● **Action item**
State how many lines of the data contain the word "light", and write nothing besides the number.

++++ Material provided

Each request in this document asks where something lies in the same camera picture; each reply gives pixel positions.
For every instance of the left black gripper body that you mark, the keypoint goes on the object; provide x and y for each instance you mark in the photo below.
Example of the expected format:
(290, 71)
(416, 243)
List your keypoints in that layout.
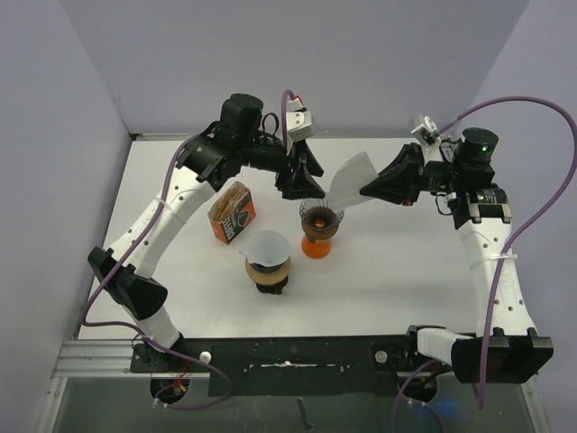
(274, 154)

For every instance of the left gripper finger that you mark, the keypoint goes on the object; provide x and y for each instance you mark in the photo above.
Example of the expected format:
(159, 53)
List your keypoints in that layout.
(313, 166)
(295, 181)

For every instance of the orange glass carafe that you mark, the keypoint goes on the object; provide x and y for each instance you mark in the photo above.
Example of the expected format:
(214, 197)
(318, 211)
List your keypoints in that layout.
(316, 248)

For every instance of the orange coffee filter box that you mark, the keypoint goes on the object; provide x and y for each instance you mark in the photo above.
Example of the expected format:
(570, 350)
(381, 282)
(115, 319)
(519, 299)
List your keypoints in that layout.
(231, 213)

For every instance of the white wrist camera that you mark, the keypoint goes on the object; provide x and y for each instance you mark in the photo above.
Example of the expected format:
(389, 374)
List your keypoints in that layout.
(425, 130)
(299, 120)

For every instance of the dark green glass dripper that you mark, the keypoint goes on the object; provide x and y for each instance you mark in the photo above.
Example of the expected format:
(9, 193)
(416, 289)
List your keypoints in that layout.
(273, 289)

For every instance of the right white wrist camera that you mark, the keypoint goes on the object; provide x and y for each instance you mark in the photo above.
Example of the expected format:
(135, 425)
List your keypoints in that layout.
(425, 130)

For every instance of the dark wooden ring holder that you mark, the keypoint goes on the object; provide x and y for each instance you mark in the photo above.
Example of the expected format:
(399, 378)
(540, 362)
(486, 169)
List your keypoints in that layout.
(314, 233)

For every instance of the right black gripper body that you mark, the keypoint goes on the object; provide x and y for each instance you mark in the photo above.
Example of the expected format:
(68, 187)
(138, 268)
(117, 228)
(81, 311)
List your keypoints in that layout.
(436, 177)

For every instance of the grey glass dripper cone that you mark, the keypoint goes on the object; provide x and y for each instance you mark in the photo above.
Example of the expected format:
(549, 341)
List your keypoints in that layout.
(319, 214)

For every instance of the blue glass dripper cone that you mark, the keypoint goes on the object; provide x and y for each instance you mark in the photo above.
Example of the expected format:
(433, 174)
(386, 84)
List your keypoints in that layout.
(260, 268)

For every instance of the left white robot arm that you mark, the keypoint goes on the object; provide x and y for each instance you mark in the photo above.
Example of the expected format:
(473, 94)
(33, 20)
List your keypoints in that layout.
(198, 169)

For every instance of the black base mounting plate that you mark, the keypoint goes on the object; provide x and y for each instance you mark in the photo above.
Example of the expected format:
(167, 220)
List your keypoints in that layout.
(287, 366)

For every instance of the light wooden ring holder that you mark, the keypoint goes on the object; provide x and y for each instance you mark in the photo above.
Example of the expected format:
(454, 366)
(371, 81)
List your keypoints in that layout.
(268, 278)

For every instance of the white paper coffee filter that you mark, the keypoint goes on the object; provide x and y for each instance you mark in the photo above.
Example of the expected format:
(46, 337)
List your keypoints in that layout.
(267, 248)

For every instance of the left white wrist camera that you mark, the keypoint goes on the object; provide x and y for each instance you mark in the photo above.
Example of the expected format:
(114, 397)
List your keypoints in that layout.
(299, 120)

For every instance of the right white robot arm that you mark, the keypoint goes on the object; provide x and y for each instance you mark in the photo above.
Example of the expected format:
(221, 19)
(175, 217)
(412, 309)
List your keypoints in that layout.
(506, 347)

++++++++
++++ Material provided

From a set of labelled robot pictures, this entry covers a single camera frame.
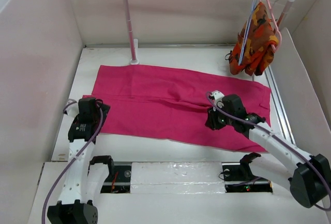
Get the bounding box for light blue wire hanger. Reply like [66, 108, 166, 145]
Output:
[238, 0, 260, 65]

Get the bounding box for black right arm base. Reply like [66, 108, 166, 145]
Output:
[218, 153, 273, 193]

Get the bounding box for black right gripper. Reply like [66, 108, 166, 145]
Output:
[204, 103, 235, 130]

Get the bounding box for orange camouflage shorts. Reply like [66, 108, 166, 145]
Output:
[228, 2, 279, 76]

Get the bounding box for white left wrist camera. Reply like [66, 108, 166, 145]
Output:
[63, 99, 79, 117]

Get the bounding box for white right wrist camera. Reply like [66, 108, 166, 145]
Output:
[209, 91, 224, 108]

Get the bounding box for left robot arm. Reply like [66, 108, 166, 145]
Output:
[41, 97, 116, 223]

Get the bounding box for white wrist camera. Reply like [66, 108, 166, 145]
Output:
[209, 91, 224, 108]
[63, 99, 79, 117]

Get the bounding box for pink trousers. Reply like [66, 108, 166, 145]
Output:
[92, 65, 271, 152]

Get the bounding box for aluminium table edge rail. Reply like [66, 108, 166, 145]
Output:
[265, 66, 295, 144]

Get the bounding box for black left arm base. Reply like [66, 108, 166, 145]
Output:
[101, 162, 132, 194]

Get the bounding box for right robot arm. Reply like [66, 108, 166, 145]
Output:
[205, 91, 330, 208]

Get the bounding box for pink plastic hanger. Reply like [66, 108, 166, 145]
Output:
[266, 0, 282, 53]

++++++++

● **Answer space**
2